Stephen Bird

Hi Samuel,

I think this is subjective,

I would say a cyst is anechoic (no internal echoes at all),
Low level echoes I would classify as some faint echoes within the cyst seen when you turn the gain up higher.
Medium level echoes I would classify as about half the echogenicity of the thyroid gland tissue.
High level echoes I would classify as similar or greater echogenicity to the normal thyroid tissue


I don’t think this matters much in terms of diagnostic outcomes,

Echoes in a cystic structure are less important than if there is vascularity within the echoes in a cyst.
If there are some echoes within a cyst and they are evenly distributed this is likely due to some haemorrhage within the cyst. Blood in a cyst may also form angular lines as the clot retracts similar to anhaemorhagic ovarian cyst.

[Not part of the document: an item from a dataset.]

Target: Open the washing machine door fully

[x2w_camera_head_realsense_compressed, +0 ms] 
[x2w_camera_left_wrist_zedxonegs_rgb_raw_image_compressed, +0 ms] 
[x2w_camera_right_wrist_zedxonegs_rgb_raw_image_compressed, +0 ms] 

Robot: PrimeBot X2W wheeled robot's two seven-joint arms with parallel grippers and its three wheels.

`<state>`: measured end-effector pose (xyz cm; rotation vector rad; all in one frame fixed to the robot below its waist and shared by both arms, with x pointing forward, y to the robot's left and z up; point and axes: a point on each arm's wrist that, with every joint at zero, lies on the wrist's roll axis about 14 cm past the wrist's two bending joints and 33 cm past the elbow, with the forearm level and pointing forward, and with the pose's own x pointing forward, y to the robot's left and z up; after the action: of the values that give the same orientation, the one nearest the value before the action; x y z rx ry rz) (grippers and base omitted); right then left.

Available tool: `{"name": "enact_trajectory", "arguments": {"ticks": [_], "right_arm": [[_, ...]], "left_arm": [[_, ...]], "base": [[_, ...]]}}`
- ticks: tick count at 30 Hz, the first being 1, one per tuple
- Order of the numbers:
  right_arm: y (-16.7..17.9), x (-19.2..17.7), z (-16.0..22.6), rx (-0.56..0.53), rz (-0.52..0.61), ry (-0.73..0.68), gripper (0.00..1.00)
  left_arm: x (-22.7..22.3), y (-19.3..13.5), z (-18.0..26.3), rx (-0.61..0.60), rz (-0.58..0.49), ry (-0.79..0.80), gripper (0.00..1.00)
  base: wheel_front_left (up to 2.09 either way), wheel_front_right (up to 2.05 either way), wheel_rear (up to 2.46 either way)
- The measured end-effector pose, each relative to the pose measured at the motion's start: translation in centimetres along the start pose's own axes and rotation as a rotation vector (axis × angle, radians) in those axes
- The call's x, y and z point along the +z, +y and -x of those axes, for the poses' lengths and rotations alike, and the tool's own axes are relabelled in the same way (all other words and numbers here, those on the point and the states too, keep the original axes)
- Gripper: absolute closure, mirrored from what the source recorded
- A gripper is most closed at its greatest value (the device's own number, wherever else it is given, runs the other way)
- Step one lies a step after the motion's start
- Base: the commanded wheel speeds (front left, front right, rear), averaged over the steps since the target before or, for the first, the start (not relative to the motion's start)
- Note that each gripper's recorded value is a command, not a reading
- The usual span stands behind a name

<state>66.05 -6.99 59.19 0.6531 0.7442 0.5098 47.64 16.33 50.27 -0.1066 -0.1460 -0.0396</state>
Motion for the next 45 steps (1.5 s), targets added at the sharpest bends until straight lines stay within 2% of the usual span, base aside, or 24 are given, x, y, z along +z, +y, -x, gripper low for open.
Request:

In fact it is worth looking at the IOTA classification for ovarian masses as the same logic can be applied.
Once you see Doppler signal inside the echoes within a cyst this changes everything. You are now not dealing with a cyst that has had some bleed within it but in fact you have a solid tissue element within a cyst and this makes it a more suspicious lesion that may require a biopsy. The determination to biopsy or not can be made using the TiRADS system.

TiRADS does not use vascularity as a criteria, however if there is vascularity within the cyst this indicates it is not a simple cyst and in fact is a cystic / solid mixed lesion and if the solid component has only faint echoes that will be classified as very hypo echoic solid element and this will score high on the TiRADS system making the lesion likely requiring a FNA.